Nel 2006 fu trovata morta nell'ascensore del suo appartamento, alla periferia di Mosca. Anna Politkovskaja aveva 48 anni. Secondo le ricostruzioni della polizia, il 7 ottobre del 2006, la Politkovskaja era tornata nella sua abitazione dopo essersi recata al supermercato del quartiere. Abitava al settimo piano, dopo esser salita a posare i primi pacchi della spesa era scesa per prenderne degli altri.

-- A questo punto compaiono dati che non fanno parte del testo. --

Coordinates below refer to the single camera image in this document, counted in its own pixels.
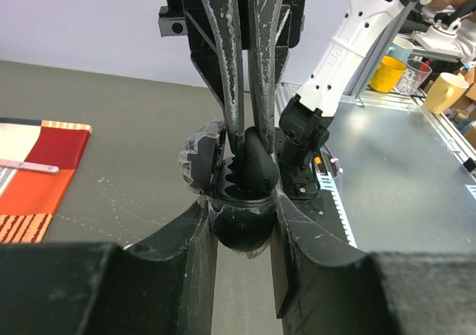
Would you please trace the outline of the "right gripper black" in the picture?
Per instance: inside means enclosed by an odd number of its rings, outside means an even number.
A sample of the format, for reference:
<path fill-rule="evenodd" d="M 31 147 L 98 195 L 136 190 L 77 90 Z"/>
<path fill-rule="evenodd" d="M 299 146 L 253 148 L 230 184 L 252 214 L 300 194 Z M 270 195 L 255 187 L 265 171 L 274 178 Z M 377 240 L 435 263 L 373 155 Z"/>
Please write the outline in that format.
<path fill-rule="evenodd" d="M 187 37 L 192 63 L 222 107 L 231 151 L 244 150 L 248 67 L 254 126 L 272 153 L 275 88 L 300 42 L 306 0 L 166 1 L 158 14 L 160 33 Z"/>

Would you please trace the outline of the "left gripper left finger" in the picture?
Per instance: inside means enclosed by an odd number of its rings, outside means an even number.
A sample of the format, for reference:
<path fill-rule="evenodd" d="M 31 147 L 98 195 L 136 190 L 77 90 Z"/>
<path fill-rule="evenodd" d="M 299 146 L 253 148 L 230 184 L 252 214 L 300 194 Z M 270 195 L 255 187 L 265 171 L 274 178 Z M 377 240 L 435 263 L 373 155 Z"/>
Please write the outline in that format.
<path fill-rule="evenodd" d="M 140 242 L 1 247 L 3 334 L 209 334 L 217 242 L 195 202 Z"/>

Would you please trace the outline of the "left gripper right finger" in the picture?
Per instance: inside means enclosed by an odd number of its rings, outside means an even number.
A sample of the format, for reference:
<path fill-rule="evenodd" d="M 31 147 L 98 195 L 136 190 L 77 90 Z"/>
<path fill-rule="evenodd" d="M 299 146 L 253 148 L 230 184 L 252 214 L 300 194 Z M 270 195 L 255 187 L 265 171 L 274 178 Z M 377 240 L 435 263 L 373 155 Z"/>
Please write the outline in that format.
<path fill-rule="evenodd" d="M 473 334 L 475 255 L 363 252 L 277 195 L 275 309 L 285 334 Z"/>

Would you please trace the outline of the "black earbud case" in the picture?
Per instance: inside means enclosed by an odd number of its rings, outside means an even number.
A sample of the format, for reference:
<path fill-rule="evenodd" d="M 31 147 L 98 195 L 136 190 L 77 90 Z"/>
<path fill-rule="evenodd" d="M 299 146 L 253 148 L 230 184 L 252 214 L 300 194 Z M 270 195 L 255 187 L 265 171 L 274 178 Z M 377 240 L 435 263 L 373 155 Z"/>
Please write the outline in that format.
<path fill-rule="evenodd" d="M 238 156 L 224 156 L 225 122 L 213 120 L 184 143 L 178 157 L 181 176 L 208 212 L 211 231 L 236 253 L 252 259 L 269 245 L 276 219 L 276 186 L 257 194 L 237 184 Z"/>

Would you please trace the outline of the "black earbud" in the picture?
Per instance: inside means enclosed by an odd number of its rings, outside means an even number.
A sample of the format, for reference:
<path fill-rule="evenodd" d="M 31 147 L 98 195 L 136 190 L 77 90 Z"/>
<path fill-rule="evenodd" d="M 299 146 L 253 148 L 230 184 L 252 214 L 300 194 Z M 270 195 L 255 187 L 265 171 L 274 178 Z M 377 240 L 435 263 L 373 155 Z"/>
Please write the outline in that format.
<path fill-rule="evenodd" d="M 246 191 L 270 193 L 277 185 L 277 166 L 264 148 L 256 127 L 245 131 L 244 154 L 237 161 L 235 172 L 238 186 Z"/>

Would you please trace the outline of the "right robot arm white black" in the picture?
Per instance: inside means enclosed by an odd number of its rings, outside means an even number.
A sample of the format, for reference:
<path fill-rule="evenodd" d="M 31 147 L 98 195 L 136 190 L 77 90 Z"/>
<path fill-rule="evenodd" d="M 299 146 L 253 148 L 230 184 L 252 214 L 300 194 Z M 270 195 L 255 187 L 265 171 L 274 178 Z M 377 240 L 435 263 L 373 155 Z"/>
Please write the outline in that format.
<path fill-rule="evenodd" d="M 329 138 L 344 89 L 382 31 L 417 0 L 350 0 L 309 79 L 279 118 L 274 99 L 289 52 L 300 41 L 306 0 L 167 0 L 162 36 L 186 36 L 190 58 L 224 117 L 230 165 L 216 146 L 181 154 L 196 192 L 258 200 L 276 187 L 279 164 L 304 169 Z"/>

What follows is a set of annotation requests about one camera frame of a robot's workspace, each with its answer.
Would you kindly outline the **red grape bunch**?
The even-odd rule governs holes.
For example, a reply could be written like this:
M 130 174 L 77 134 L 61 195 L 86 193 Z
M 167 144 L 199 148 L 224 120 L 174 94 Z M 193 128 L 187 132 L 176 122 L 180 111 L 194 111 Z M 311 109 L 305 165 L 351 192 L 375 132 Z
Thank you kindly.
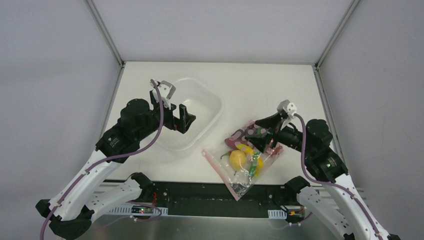
M 273 139 L 272 133 L 265 127 L 254 123 L 244 130 L 244 138 L 254 149 L 269 156 L 278 156 L 284 151 L 284 147 Z

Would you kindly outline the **white plastic basket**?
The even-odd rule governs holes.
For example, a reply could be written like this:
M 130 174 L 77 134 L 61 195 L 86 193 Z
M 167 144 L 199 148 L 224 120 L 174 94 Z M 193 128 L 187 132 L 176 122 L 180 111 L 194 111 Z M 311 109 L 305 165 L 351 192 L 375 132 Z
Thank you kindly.
M 221 117 L 225 104 L 217 91 L 199 81 L 186 77 L 172 83 L 176 91 L 172 103 L 183 104 L 196 119 L 186 133 L 165 129 L 157 144 L 169 152 L 187 154 L 194 150 Z

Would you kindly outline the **yellow banana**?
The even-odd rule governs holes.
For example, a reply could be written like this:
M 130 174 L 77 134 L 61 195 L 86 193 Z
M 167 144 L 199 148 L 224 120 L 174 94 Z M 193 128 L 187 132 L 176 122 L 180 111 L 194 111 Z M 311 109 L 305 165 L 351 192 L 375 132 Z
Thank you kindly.
M 237 146 L 237 149 L 240 151 L 243 151 L 245 153 L 245 155 L 248 157 L 249 161 L 250 161 L 250 166 L 252 165 L 252 156 L 254 153 L 256 152 L 260 152 L 260 151 L 255 151 L 252 147 L 245 145 L 245 144 L 239 144 Z M 260 152 L 260 159 L 258 160 L 258 166 L 255 172 L 254 177 L 258 177 L 262 168 L 264 167 L 264 161 L 261 158 L 261 152 Z

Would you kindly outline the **green chili pepper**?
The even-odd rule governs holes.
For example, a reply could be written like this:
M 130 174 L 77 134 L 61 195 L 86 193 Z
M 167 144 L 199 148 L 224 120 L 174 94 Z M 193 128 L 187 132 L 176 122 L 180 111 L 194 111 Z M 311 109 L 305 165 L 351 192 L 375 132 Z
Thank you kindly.
M 261 156 L 261 153 L 260 152 L 255 152 L 253 154 L 252 158 L 251 158 L 252 163 L 251 163 L 251 166 L 250 166 L 249 171 L 248 171 L 248 176 L 250 178 L 254 177 L 254 175 L 256 173 L 256 170 L 258 168 L 258 161 L 260 159 L 260 156 Z

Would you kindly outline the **yellow lemon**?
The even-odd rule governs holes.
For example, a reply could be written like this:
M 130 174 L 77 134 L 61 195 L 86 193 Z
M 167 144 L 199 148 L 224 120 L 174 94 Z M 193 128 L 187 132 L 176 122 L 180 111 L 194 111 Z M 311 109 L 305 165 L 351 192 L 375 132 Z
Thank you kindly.
M 247 162 L 246 154 L 241 150 L 233 150 L 230 157 L 229 163 L 231 167 L 237 172 L 239 171 Z

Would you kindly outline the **clear pink zip bag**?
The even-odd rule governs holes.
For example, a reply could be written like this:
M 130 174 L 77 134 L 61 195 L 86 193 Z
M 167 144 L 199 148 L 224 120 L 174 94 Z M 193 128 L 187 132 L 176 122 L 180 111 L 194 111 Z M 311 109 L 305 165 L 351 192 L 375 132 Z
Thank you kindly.
M 284 153 L 284 147 L 280 143 L 274 148 L 268 147 L 262 151 L 247 140 L 249 135 L 266 132 L 265 128 L 250 121 L 216 147 L 202 151 L 202 155 L 236 201 L 239 201 Z

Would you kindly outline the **red chili pepper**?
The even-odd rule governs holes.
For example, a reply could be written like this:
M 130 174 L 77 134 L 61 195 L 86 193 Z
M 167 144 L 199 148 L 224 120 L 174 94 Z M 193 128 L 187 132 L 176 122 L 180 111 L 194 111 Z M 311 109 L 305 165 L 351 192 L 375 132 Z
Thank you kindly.
M 220 159 L 222 160 L 224 157 L 230 157 L 231 153 L 232 153 L 232 150 L 224 153 L 223 155 L 220 156 Z

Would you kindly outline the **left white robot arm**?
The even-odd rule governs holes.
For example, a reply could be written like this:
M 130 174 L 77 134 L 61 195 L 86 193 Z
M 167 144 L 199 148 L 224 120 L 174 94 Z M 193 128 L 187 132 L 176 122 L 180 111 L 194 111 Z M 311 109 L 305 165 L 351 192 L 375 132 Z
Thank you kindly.
M 135 172 L 121 185 L 95 194 L 100 184 L 130 156 L 145 151 L 142 140 L 153 135 L 157 139 L 163 128 L 186 133 L 196 116 L 184 104 L 168 103 L 164 94 L 151 90 L 150 101 L 130 100 L 121 110 L 117 123 L 107 130 L 95 145 L 90 158 L 72 181 L 58 195 L 42 199 L 36 209 L 46 228 L 64 239 L 83 235 L 99 217 L 126 202 L 154 200 L 153 182 L 143 173 Z

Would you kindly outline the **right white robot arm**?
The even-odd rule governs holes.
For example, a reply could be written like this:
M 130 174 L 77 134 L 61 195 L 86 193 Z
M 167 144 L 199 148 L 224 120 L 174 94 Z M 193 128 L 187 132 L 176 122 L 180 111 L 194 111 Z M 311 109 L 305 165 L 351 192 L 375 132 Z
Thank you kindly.
M 330 148 L 333 135 L 323 119 L 305 122 L 297 113 L 277 112 L 256 120 L 263 133 L 247 135 L 260 151 L 280 143 L 301 153 L 304 176 L 284 187 L 284 200 L 306 206 L 339 240 L 398 240 L 374 217 L 355 187 L 348 168 Z

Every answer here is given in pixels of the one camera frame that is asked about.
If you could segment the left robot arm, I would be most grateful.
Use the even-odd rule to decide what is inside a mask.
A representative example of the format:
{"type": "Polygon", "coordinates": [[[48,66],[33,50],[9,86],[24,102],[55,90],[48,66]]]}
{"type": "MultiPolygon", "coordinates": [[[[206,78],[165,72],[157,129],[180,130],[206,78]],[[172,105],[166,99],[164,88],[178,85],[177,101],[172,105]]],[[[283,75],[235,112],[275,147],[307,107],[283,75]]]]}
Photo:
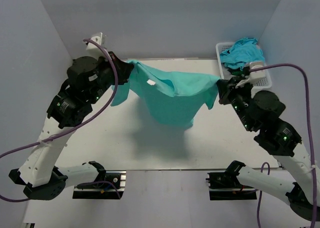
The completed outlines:
{"type": "Polygon", "coordinates": [[[56,161],[76,128],[85,119],[102,95],[128,82],[134,65],[121,61],[113,52],[111,60],[83,56],[74,59],[67,69],[67,79],[47,110],[39,141],[26,162],[9,173],[10,179],[24,186],[29,200],[52,200],[66,187],[101,187],[106,183],[106,170],[95,162],[58,168],[56,161]]]}

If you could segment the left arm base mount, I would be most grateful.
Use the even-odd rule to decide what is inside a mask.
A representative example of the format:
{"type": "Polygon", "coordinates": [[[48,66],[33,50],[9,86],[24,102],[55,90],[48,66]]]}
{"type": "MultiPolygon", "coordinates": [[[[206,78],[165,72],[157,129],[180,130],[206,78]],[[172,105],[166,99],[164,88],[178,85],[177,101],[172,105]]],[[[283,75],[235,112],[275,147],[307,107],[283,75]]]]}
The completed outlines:
{"type": "Polygon", "coordinates": [[[107,171],[97,184],[79,185],[73,189],[73,199],[119,200],[126,186],[126,171],[107,171]]]}

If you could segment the teal t shirt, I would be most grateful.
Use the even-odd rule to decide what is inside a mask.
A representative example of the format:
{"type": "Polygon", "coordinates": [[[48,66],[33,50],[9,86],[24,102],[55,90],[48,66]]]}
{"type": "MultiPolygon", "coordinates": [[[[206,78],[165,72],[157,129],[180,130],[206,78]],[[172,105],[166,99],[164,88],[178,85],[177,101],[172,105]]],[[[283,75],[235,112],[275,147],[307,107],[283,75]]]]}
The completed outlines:
{"type": "Polygon", "coordinates": [[[202,105],[210,110],[218,95],[218,76],[202,73],[166,72],[138,60],[129,60],[133,70],[128,82],[119,85],[112,106],[122,104],[130,91],[137,94],[160,124],[192,127],[202,105]]]}

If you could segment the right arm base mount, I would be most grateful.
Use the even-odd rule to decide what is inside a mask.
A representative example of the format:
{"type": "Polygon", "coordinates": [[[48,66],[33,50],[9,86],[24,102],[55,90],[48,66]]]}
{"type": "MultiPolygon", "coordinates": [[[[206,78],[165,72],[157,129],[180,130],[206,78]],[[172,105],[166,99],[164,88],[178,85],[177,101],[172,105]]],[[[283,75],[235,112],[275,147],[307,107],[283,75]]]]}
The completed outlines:
{"type": "Polygon", "coordinates": [[[209,172],[206,182],[210,201],[257,200],[254,188],[241,185],[224,172],[209,172]]]}

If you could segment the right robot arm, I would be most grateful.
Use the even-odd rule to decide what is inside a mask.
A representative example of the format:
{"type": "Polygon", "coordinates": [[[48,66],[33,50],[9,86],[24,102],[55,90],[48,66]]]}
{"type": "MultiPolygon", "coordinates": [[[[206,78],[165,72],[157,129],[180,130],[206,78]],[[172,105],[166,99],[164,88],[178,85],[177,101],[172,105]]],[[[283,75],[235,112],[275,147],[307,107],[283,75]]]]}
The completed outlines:
{"type": "Polygon", "coordinates": [[[287,204],[298,216],[316,223],[320,208],[313,207],[320,197],[320,182],[312,172],[320,173],[313,165],[302,138],[292,125],[280,119],[286,106],[277,95],[267,90],[251,94],[251,83],[239,78],[218,80],[219,103],[232,105],[246,131],[257,132],[254,141],[273,156],[294,178],[282,181],[255,171],[240,161],[233,161],[225,170],[223,181],[231,187],[247,185],[266,192],[287,204]]]}

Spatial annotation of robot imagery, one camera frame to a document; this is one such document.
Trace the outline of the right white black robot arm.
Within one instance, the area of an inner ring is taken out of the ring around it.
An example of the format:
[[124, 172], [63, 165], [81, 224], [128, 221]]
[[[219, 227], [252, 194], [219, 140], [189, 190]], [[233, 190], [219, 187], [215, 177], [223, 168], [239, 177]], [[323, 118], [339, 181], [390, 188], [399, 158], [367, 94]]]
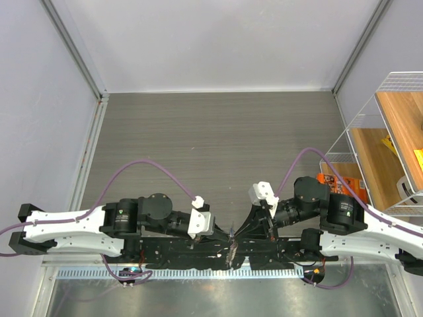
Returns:
[[[340, 256], [375, 258], [401, 264], [422, 275], [422, 229], [392, 219], [352, 196], [332, 193], [329, 186], [306, 176], [293, 184], [293, 197], [275, 198], [266, 182], [249, 190], [251, 211], [235, 233], [237, 240], [263, 240], [275, 246], [284, 262], [335, 260]], [[284, 227], [318, 218], [318, 228], [304, 229], [288, 244], [279, 237]]]

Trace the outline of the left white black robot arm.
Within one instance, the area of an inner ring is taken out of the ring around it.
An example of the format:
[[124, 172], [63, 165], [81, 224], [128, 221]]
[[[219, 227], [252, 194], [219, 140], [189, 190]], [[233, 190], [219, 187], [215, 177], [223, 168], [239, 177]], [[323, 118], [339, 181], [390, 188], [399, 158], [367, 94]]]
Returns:
[[195, 203], [191, 212], [175, 211], [169, 196], [121, 199], [92, 211], [47, 213], [32, 204], [19, 211], [23, 226], [11, 234], [9, 247], [19, 255], [49, 253], [103, 254], [137, 261], [143, 250], [143, 231], [165, 234], [197, 243], [228, 241], [229, 234], [215, 223], [209, 205]]

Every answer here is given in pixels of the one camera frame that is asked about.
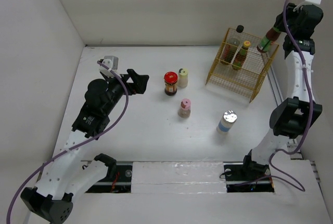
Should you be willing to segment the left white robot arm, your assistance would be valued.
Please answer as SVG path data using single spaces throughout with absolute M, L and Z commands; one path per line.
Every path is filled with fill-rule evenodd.
M 149 75 L 133 69 L 121 75 L 106 69 L 103 78 L 88 84 L 85 102 L 61 152 L 36 185 L 24 188 L 20 195 L 32 213 L 49 223 L 64 223 L 79 196 L 99 180 L 115 177 L 116 160 L 105 154 L 97 155 L 79 174 L 75 171 L 88 149 L 111 129 L 109 114 L 120 98 L 144 94 L 148 80 Z

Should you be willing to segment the ketchup bottle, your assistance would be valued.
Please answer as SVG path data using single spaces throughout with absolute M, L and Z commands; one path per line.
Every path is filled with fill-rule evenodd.
M 234 70 L 240 70 L 247 58 L 248 49 L 251 46 L 250 41 L 244 41 L 242 47 L 235 56 L 235 59 L 232 63 L 232 68 Z
M 280 34 L 281 32 L 276 27 L 272 27 L 271 29 L 269 29 L 266 35 L 257 45 L 257 50 L 260 53 L 267 53 L 270 50 L 271 46 L 279 38 Z

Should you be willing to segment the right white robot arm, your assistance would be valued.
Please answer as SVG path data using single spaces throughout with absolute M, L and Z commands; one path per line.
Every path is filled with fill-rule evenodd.
M 288 71 L 287 97 L 273 110 L 266 136 L 244 157 L 240 172 L 246 180 L 264 176 L 271 167 L 270 157 L 282 151 L 290 139 L 305 136 L 322 113 L 323 107 L 315 102 L 311 87 L 315 54 L 311 36 L 322 18 L 323 11 L 316 5 L 297 7 L 292 3 L 276 18 L 275 28 L 286 33 L 283 50 Z

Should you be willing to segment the tall red-label sauce bottle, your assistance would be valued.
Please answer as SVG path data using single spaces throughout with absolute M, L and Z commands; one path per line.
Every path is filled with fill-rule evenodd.
M 244 26 L 238 25 L 236 30 L 227 39 L 221 57 L 222 64 L 229 65 L 232 62 L 238 46 L 240 45 L 241 34 L 243 30 Z

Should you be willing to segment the red-lid sauce jar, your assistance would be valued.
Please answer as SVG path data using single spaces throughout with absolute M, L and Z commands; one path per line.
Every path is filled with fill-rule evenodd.
M 164 92 L 168 96 L 173 96 L 177 93 L 178 75 L 173 71 L 169 71 L 164 75 Z

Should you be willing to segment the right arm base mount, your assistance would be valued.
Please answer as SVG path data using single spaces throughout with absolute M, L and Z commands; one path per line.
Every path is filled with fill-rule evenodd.
M 224 164 L 224 171 L 220 174 L 220 179 L 225 179 L 227 193 L 274 193 L 275 190 L 270 178 L 254 182 L 255 179 L 263 176 L 265 175 L 257 173 L 248 175 L 242 170 L 242 164 Z

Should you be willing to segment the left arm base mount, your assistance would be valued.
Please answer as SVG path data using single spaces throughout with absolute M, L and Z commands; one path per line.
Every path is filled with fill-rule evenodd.
M 132 186 L 132 163 L 117 163 L 114 173 L 108 171 L 107 176 L 93 186 L 87 193 L 131 193 Z

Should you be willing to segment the silver-lid blue-label shaker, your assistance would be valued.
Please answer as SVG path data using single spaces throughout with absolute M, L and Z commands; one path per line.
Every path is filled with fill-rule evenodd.
M 237 114 L 233 110 L 225 111 L 216 127 L 217 132 L 220 134 L 228 133 L 236 121 Z

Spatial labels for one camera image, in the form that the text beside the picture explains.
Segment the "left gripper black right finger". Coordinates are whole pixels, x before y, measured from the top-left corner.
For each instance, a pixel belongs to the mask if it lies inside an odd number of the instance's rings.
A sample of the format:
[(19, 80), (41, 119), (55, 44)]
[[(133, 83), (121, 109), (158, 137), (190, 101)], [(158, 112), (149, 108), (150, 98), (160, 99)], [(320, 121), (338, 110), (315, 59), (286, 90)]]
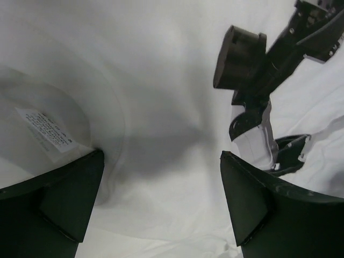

Al pian terreno, il killer l'aspettava, proprio di fronte all'ascensore. Appena si aprirono le porte, l'uomo esplose contro di lei quattro colpi di pistola, e più uno di "sicurezza" alla nuca. La Politkovskaja era una giornalista scomoda che dal 1999 lavorava sul quotidiano indipendente Novaya Gazeta. Con più di 200 articoli aveva denunciato gli abusi dell'esercito russo in Cecenia, e accusato il presidente della repubblica ribelle, Ramzan Kadyrov, di consentire quello che in più occasioni aveva definito un vero e proprio genocidio.

A due anni di distanza, il terribile omicidio è ancora avvolto nel mistero. La fase istruttoria, infatti, ormai si è chiusa, e del reale esecutore e dei mandanti neanche l'ombra. Qualche giorno fa, l'investigatore della Procura moscovita, Petros Garibyan, ha rilasciato una lunga intervista proprio alla Novaya Gazeta, annunciando l'avvio del processo. In base alle registrazione delle telecamere a circuito chiuso del supermercato, sono stati incriminati tre uomini, Sergei Khadzhikurbanov, ex ufficiale anticrimine della Polizia Municipale di Mosca e due fratelli di origini cecena, Ibragim e Jabrail Makhmudov.

Più un ex ufficiale del FSB (i moderni servizi segreti russi) Pavel Ryaguzov, non incriminato dell'omicidio, ma legato ai tre, nonché accusato di abuso d'ufficio ed estorsione. Essendo uomo dell'esercito, Ryaguzov sarà interrogato da un tribunale militare e non civile, aumentando i timori che il processo si terrà a porte chiuse.

Il 2 ottobre, infatti, in una conferenza stampa, Ilya Politkovskiy, il figlio della giornalista, Jean-François Julliard, segretario generale di Reporters sans frontières, e il capo redattore di ingushetiya.ru, Roza Malsagova (uno dei maggiori siti d'informazione nella repubblica federale dell'Inguscezia, al confine con la Cecenia) hanno espresso la preoccupazione di un processo a porte chiuse.

La Russia ormai da anni è tristemente famosa per le esecuzioni di giornalisti scomodi. La Politkovskaja e "solo" la sedicesima vittima dal 2000, anno dell'ascesa al potere di Vladimir Putin. E a quanto pare, l'elezione di Dimitri Medvedev non ha comportato nessun miglioramento. Lo scorso 31 agosto, il proprietario del sito ingushetiya.ru, Magomed Yevloyev, fu trovato morto qualche ora dopo essere stato arrestato dalle autorità russe. Per la polizia si trattò di una "morte per imprudenza": Magomed aveva opposto resistenza.

Ma come ha sottolineato Roza Malsagova "Magomed era il proprietario dell'unico sito di informazioni che parlava dei rapimenti e delle uccisioni di giovani, organizzati dai servizi speciali e dalla polizia inguscia". Del resto, la Federazione Internazionale dei Giornalisti (IFJ, acronimo per Interational Federatio of Journalists) ha ricordato che dal crollo dell'Unione Sovietica, nel 1992, ad oggi sono stati uccisi 211 giornalisti e, come sottolinea Jim Boumelha presidente dell'IFJ, "in molti casi i mandanti non sono mai stati portati davanti ad una corte russa".

In tutto il mondo oggi si terranno le manifestazioni che ricordano la morte della coraggiosa giornalista (stasera a Milano, alle 20:30 in piazza della Scala l'associazione AnnaViva ha organizzato un fiaccolata, e Rai 3 alle 23:30 trasmetterà il documentario 211: Anna di Paolo Serbandini e Giovanna Massimetti). Ma sembra che l'omicidio della Politkovskaja indigni molto più l'occidente che il suo paese d'origine.